1. One does not have to look far to find intellectuals trained in the humanities, even the social sciences, who feel the need to ‘critique’ the concept of the Anthropocene. Clearly, since we did not invent this concept, it must somehow be lacking! And yet rarely does one find them trying the inverse procedure: what if we took the Anthropocene as that which critiques the state of critical thought? Maybe it is our concepts that are to be found lacking…

2. Even to understand the Anthropocene in its own terms calls for a certain ‘vulgarity’ of thought. The Anthropocene is about the consequences of the production and reproduction of the means of existence of social life on a planetary scale. The Anthropocene calls for the definitive abandonment of the privileging of the superstructures, as the sole object of critique. The primary object of thought is something very basic now: the means of production of social life as a whole.

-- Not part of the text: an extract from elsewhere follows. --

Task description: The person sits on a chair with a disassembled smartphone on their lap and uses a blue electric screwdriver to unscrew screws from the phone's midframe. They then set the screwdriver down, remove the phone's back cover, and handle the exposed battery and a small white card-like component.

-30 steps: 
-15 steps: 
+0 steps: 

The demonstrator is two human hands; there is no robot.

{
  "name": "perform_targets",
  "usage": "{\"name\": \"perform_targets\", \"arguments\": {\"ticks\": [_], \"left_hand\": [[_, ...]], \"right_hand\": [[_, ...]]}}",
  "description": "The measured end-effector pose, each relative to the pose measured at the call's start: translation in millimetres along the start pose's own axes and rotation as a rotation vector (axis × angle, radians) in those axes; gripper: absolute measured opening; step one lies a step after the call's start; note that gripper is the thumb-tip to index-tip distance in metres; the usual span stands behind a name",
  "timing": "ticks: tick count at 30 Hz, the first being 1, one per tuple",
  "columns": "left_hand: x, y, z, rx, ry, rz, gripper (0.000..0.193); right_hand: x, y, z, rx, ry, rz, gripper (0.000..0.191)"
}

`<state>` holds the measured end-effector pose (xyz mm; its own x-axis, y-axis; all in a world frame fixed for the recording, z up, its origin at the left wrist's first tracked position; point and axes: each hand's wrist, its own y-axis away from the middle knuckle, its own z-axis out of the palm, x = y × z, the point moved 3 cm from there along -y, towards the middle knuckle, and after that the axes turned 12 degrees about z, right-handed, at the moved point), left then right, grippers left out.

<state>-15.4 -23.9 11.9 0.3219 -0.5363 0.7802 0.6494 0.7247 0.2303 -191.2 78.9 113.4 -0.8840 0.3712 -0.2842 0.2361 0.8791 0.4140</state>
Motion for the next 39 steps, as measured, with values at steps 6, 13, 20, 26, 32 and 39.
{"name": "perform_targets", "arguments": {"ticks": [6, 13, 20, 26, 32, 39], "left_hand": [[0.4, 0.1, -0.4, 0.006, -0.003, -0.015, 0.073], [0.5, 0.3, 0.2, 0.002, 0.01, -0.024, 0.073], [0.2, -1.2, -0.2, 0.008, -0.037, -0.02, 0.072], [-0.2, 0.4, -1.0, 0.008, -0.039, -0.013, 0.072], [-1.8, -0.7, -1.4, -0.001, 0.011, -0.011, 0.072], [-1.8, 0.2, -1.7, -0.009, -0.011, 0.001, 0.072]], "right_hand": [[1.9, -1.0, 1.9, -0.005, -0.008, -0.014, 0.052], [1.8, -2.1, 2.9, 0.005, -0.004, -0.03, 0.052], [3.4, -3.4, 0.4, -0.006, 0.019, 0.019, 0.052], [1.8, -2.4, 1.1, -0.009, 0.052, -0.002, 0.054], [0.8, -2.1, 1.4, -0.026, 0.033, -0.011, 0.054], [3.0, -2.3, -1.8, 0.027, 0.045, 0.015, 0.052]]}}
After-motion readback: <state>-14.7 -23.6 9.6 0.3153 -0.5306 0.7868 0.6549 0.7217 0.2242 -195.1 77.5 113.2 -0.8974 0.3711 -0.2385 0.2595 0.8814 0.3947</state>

3. It seems likely that the Anthropocene as a kind of periodization more or less corresponds to the rise of capitalism. But it is no longer helpful, even if that is the case, to tarry among critical theories that only address capitalism and have nothing to say about other periods, other modes of production. The Anthropocene may be brief, but the Holocene is long. A much long temporality is called for. It is ironic that critical theory, so immune in other ways to ‘anthropocentrism’, nevertheless insists on thinking in merely human time scales.

4. To even know the Anthropocene calls on the expertise of many kinds of scientific knowledge and an elaborate technical apparatus. Those who have led the charge in raising alarm about the Anthropocene have been scientific workers. Those who attempt to deny its significance do so through mystifications which, it must be acknowledge, nevertheless draw on critiques of science. Critical theory need not submit itself to scientific knowledge, but it needs to accept its existence and the validity of its methods. One has to know when one’s tactics, even if correct in themselves, put you on the wrong side of history.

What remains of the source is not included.